Acceleration Robotics launches ROBOTCORE ROS 2 hardware

Listen to this article

Voiced by Amazon Polly
mobile manipulator in a warehouse.

A mobile robot and a mobile manipulator operator side by side in a warehouse. | Credit: Adobe Stock

One emerging protocol for real-time, deterministic communication in robotics is time-sensitive networking, or TSN. The key advantage of TSN is that it uses standard Ethernet networking cables, hubs, and switches.

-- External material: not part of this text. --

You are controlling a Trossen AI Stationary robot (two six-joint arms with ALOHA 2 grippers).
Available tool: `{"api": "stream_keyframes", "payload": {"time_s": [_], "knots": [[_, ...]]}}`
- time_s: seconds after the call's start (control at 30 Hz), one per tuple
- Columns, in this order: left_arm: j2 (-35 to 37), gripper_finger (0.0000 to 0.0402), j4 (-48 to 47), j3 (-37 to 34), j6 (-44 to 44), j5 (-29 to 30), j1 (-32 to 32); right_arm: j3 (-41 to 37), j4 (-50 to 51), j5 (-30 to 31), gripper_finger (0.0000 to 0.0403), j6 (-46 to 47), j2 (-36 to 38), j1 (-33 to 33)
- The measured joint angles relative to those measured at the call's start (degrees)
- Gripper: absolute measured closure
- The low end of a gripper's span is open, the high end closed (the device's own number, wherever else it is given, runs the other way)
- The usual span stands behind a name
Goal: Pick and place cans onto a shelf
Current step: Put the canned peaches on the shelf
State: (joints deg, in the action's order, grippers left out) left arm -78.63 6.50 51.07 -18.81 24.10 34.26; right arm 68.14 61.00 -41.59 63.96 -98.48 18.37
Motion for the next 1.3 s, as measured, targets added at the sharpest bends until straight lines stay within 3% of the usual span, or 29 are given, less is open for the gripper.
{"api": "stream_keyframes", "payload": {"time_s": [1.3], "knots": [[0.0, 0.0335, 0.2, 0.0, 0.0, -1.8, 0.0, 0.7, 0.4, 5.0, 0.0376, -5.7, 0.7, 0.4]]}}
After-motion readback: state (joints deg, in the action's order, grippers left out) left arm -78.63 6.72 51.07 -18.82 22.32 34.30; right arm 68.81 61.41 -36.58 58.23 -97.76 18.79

When architecting a control system, roboticists and control engineers no longer need to manufacture custom cabling for communication between a robot controller and the drives. Networked architecture enables a more modular design for a robotic system.

Networked control architecture goes back decades

Adept Technology was one of the early industrial robot companies to market and sell a modular and networked controller and motion control architecture. Adept used FireWire (IEEE 1394) as the communication means for its multi-axis linear motion controllers. It replaced traditional control architecture with networked controller, motion control, and vision processing modules communicated over FireWire.

I was the product manager for the Adept Technology controller product line and an IEEE committee member for the standardization of the FireWire IEEE 1394 protocol as a bus for real-time control communication at the heart of the Adept SmartAxis product line.

So much has happened since 2002. Processor speed and capability increased, while its physical dimensions decreased. Power consumption has been optimized for power-constrained (battery-operated) applications.

The explosive growth of the Internet and demand for higher and higher bandwidth communication created a foundation for the improvement of every type of application that depends on networked interaction. The concept of the “cloud” and “edge” based processing opened the floodgates for entirely new business models across the entire business and IT ecosystem.

In the world of robotics, the Robot Operating System (ROS) evolved to become an open-source platform widely adopted by university labs, robotic startups, and mature robotics companies.

ROS is now in its second generation, and ROS 2 was redesigned from the ground up to meet the needs of production systems, providing the necessary core software and control components to accelerate robotics development.  

Acceleration Robotics releases high-speed isochronous networking 

Acceleration Robotics has now extended the concept of real-time isochronous network communication development pioneered by companies like Adept Technology, with the release of ROBOTCORE ROS 2 and ROBOTCORE RTPS. This marks a significant milestone in the field of robotics networking by implementing hardware (prototyped with an FPGA) technology that allows robots to exchange information in less than 2.5 microseconds.

These products are intended to revolutionize robotics and ROS 2 networking communications by delivering speeds that are 62x to thousands of times faster than current standards.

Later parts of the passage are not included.